The prognosis for sebaceous adenitis is variable, as it depends on when the disease is diagnosed, control of secondary infections, response to therapy and client compliance. The majority of dogs show some improvement within three to four months of starting treatment, but it’s important to inform clients that treatment is lifelong.

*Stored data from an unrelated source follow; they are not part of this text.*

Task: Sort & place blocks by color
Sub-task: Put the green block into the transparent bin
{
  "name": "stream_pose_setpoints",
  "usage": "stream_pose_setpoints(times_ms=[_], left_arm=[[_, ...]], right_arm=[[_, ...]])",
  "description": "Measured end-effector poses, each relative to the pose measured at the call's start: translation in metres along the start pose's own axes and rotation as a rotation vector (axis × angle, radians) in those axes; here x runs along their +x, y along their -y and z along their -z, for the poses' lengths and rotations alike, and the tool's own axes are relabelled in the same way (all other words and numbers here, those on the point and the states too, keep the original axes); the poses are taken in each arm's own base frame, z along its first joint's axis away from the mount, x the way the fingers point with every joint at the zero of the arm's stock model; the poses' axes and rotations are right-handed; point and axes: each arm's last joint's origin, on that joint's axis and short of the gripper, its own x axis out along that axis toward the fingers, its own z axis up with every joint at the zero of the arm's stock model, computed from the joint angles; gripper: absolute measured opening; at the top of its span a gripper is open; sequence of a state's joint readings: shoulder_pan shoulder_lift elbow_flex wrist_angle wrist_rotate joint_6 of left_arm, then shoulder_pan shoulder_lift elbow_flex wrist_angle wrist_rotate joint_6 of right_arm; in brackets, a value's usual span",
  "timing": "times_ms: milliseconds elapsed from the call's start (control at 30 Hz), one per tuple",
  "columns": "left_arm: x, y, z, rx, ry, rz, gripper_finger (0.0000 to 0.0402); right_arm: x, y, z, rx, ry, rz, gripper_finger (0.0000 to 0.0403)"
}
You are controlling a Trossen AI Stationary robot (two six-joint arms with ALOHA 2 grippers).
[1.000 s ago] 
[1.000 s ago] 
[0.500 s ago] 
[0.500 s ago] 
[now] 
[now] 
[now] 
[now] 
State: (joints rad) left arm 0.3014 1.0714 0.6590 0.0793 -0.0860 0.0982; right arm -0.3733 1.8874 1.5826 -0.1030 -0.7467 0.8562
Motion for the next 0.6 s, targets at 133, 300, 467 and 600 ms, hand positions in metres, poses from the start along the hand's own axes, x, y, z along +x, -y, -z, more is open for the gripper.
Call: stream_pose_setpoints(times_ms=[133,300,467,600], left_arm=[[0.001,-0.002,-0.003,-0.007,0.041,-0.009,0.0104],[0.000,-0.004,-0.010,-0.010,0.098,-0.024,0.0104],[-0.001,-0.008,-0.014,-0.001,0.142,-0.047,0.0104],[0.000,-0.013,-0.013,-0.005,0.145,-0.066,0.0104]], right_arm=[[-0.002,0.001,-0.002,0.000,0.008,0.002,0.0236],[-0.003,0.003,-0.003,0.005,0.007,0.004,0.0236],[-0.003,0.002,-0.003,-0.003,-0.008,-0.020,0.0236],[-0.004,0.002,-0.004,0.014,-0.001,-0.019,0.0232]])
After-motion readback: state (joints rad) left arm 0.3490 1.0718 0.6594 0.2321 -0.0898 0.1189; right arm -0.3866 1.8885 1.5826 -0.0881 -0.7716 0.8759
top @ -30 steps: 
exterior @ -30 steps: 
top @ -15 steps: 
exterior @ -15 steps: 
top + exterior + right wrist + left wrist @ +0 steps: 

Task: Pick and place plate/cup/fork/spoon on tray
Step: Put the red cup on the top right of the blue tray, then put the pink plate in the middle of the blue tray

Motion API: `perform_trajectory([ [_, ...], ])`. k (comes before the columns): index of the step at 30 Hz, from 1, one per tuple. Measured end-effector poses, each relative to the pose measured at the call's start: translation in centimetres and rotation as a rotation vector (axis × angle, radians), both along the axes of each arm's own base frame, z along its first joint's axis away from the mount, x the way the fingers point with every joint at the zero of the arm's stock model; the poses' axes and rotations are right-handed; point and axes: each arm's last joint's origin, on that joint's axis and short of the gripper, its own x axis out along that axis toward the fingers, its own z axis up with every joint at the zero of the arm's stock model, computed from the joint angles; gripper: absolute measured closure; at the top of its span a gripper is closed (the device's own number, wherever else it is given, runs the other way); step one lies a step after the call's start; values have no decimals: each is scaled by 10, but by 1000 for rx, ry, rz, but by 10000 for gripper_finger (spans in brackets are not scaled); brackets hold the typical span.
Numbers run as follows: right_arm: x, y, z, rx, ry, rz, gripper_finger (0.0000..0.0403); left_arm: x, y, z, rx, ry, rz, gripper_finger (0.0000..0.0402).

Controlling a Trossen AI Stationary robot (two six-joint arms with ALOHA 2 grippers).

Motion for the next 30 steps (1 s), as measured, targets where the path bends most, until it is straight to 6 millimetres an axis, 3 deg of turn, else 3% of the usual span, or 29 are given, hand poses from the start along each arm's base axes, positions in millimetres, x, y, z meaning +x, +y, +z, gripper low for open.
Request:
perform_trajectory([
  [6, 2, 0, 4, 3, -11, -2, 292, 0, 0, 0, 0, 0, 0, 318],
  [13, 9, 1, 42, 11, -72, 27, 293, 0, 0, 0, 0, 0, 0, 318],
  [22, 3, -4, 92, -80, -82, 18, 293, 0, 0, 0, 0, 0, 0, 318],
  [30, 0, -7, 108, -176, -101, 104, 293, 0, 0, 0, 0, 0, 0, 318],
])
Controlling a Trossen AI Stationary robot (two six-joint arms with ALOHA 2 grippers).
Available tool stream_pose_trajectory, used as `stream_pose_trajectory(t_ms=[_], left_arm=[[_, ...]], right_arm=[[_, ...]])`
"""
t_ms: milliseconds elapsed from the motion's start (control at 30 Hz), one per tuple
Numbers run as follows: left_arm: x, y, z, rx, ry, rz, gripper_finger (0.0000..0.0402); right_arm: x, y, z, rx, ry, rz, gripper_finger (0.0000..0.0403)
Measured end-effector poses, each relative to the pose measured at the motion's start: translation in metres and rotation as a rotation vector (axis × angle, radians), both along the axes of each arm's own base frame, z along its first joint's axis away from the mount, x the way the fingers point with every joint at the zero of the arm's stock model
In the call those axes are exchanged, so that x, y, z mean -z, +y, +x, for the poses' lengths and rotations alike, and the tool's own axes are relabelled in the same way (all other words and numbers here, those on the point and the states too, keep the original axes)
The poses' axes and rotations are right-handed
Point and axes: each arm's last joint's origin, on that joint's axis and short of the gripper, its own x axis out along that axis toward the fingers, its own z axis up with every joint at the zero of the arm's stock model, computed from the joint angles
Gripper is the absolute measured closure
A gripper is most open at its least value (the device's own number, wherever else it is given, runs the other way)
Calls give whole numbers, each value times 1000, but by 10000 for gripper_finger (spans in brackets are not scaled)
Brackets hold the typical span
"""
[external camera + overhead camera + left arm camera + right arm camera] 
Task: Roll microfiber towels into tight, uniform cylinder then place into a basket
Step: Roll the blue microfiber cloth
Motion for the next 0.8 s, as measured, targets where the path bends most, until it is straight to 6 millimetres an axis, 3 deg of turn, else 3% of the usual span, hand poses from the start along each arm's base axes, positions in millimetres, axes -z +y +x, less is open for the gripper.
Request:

The intensity and cost of the treatment plan will vary from case to case, and since there are many forms of therapy available, owners have a variety of options to choose from if the first treatment protocol isn’t effective. Some cases of sebaceous adenitis have been refractory to treatment, which could be related to chronicity of disease or concurrent disease.
This is a disease that will need to be managed for the duration of a dog’s life. Owners should be made aware that sebaceous adenitis is not curable but there are a variety of therapies that have been successful in managing the disease.